What you are asked to do →
Up to and including the line with "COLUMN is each", please reproduce the lines below exactly, beginning with the first.

Collected data →
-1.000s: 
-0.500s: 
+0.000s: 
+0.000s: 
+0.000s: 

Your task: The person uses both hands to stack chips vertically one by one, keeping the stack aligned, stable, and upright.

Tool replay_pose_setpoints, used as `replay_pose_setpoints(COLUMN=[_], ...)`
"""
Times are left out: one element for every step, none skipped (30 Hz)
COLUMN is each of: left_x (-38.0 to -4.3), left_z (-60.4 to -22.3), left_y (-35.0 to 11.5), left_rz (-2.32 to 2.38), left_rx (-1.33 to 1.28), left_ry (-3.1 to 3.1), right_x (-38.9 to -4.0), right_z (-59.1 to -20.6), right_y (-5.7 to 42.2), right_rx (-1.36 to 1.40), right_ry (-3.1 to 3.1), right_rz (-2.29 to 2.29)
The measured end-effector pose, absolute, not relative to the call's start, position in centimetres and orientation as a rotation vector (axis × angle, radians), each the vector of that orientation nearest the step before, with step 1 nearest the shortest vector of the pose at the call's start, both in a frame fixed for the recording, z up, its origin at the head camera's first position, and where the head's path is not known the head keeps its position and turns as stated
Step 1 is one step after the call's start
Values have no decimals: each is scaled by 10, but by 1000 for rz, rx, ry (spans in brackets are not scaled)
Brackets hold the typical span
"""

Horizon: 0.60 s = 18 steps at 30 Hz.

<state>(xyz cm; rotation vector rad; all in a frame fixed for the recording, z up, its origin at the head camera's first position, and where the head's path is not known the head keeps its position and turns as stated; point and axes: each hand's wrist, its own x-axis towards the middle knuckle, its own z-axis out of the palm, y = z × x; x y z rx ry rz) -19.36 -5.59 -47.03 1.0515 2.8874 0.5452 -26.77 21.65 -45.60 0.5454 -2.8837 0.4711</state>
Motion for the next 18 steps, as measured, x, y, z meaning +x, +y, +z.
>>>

Expected output →
-1.000s: 
-0.500s: 
+0.000s: 
+0.000s: 
+0.000s: 

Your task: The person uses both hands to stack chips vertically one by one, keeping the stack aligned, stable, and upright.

Tool replay_pose_setpoints, used as `replay_pose_setpoints(COLUMN=[_], ...)`
"""
Times are left out: one element for every step, none skipped (30 Hz)
COLUMN is each of: left_x (-38.0 to -4.3), left_z (-60.4 to -22.3), left_y (-35.0 to 11.5), left_rz (-2.32 to 2.38), left_rx (-1.33 to 1.28), left_ry (-3.1 to 3.1), right_x (-38.9 to -4.0), right_z (-59.1 to -20.6), right_y (-5.7 to 42.2), right_rx (-1.36 to 1.40), right_ry (-3.1 to 3.1), right_rz (-2.29 to 2.29)

This answer is complete.